[Recorded information]
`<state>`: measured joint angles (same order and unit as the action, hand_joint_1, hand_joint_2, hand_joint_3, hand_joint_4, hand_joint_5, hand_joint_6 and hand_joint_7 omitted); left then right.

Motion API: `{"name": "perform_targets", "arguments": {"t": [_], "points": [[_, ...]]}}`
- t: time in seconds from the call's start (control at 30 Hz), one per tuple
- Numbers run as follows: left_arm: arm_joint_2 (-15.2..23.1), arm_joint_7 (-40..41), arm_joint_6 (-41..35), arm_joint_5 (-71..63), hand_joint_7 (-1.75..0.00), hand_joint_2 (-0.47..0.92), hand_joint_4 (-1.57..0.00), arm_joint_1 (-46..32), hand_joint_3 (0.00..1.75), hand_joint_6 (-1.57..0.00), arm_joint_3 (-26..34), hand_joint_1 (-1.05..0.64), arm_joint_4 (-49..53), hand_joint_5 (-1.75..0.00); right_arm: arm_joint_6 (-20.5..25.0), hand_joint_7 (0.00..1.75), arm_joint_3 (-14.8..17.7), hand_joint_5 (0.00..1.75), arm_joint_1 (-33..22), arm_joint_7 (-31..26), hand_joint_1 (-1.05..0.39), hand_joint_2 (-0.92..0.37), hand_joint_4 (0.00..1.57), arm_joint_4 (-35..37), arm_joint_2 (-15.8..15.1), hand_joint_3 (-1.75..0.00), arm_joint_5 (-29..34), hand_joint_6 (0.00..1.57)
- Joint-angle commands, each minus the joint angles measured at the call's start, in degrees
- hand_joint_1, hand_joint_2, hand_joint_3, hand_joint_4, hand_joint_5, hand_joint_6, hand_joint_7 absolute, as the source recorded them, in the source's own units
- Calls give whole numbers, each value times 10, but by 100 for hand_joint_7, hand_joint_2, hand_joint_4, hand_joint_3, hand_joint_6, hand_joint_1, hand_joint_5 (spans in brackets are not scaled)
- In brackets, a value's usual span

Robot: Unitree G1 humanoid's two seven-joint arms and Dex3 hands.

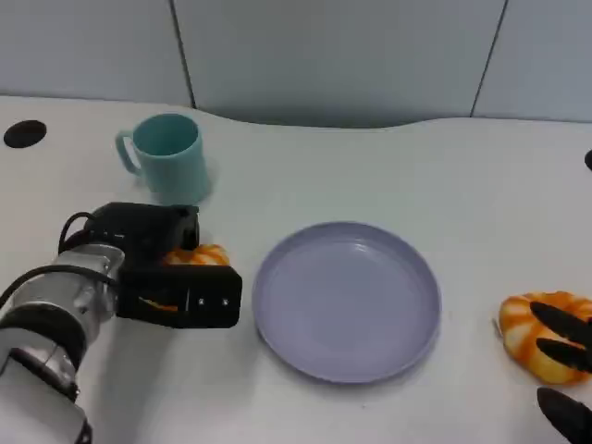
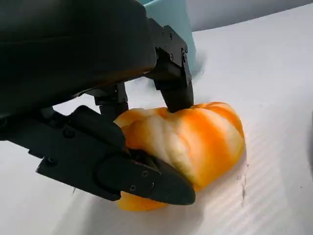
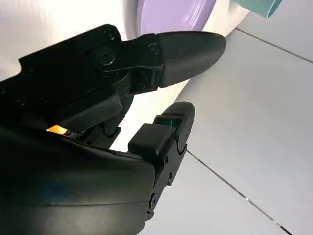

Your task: Grasp the bread from the table and place it into the plate.

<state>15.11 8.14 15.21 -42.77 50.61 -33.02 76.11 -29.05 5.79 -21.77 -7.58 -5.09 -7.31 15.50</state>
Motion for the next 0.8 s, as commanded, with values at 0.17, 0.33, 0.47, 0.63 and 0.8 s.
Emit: {"name": "perform_targets", "arguments": {"t": [0.17, 0.33, 0.47, 0.63, 0.8], "points": [[57, -11, 106, 68, -171, 92, -66, -6, 21, -43, 62, -21, -39, -175, -1, 0, 5, 4, 5, -5, -39, -92, 96, 6, -6, -34, 3, 75], [92, -43, 231, 102, -175, 88, -68, -9, 19, -47, 86, -18, -69, -175, 6, 0, 3, 4, 8, -2, -38, -92, 96, 4, -5, -35, 4, 75], [93, -102, 283, 140, -175, 88, -69, -8, 17, -51, 109, -20, -91, -175, 10, 0, 3, 3, 8, -2, -38, -92, 96, 3, -5, -35, 6, 75], [82, -151, 322, 169, -175, 89, -74, -10, 16, -53, 123, -21, -112, -175, 15, 0, 3, 4, 7, 3, -37, -92, 96, 2, -5, -34, -1, 75], [57, -220, 336, 205, -175, 90, -74, -6, 15, -51, 131, -22, -130, -175, 26, 0, 3, 3, 5, 2, -37, -92, 95, -6, -3, -34, 5, 75]]}}
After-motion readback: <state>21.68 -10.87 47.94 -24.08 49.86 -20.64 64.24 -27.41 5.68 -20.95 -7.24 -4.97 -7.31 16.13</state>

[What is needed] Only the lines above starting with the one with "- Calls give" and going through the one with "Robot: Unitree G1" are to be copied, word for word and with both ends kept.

[Response]
- Calls give whole numbers, each value times 10, but by 100 for hand_joint_7, hand_joint_2, hand_joint_4, hand_joint_3, hand_joint_6, hand_joint_1, hand_joint_5 (spans in brackets are not scaled)
- In brackets, a value's usual span

Robot: Unitree G1 humanoid's two seven-joint arms and Dex3 hands.

Nothing remains to add to the answer.